Translation: We're touting services but please don't forget to buy our on-prem kit

Cisco Partner Summit The emergence of containers will spark a renaissance for on-premises data centers, thus luring many businesses away from public cloud services, Cisco CTO Zorawar Biri Singh reckons.

Speaking at the Cisco Partner Summit in San Diego, Singh said he believes as much as 30 per cent of public cloud workloads will be going offline in the next five years as customers opt instead for local data centers based on container stacks.

Singh predicted that, as companies become more comfortable developing and deploying data centers with containers, larger deployments with public clouds will make less sense financially for many.

"It is very expensive at that scale, as IT practitioners see simpler container-based infrastructure come out, they will build more smaller container-based data centers," he said.

Singh notes that Cisco would, well, obviously stand to profit from such a trend, though he argues that, with its focus on networking and UCS, Switchzilla has less to lose from public cloud growth than other server vendors.

"There is a misperception that we are super exposed," he said.

"Overall port count decreases over time, but it is not as hard hit as compute and storage."

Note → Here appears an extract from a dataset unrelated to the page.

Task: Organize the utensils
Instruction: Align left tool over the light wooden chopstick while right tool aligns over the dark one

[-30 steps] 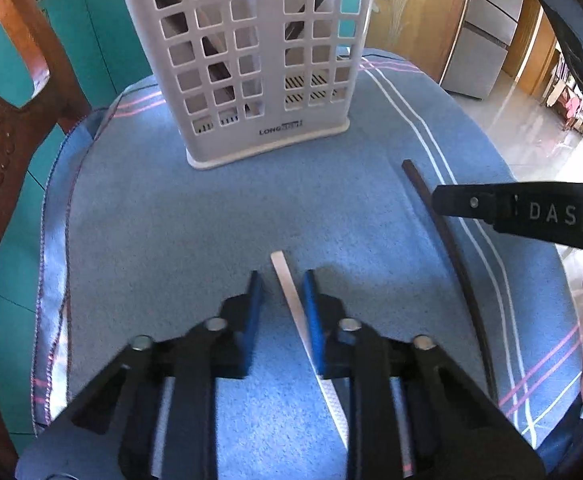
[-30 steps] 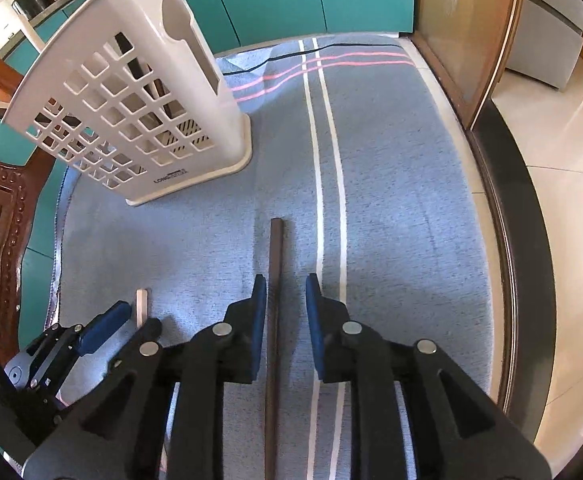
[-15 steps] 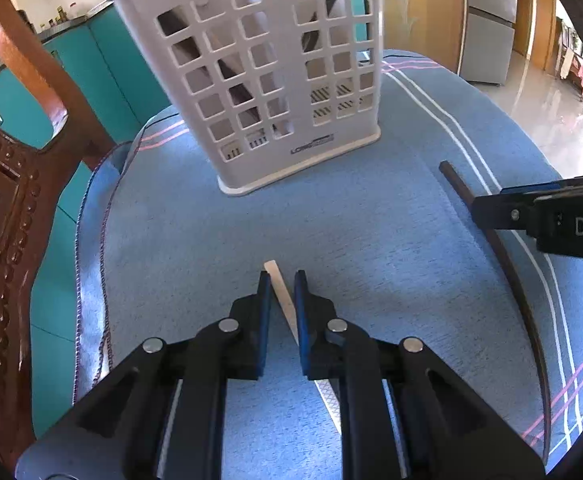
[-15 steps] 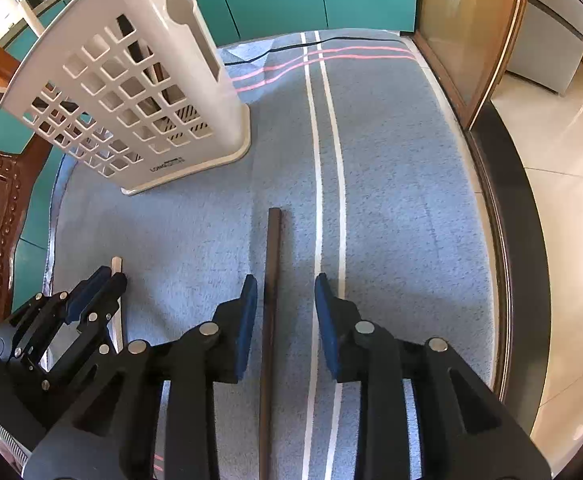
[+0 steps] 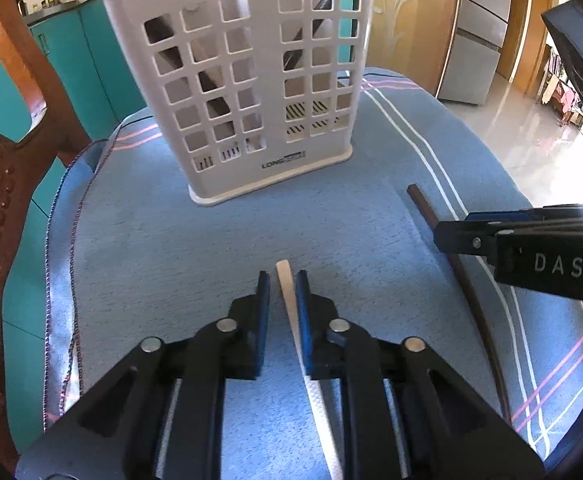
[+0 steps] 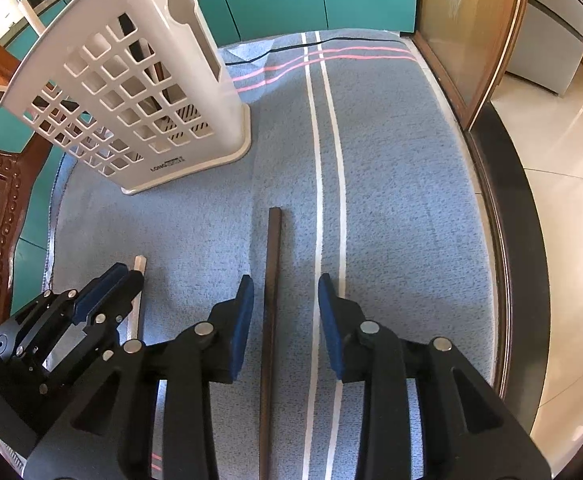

Singh's comments come as Cisco is embarking on its own efforts to transition itself toward a greater focus on providing broad enterprise IT services. Cisco, with some help from partners, has set its sights on selling customers everything from security to storage and analytics.

That transition, Singh argues, may not be the drastic makeover for Cisco that some pundits believe. He said that, instead, the shift is part of a natural growth for Cisco from its core networking business of shifting data from point to point to securing and analyzing that data as well.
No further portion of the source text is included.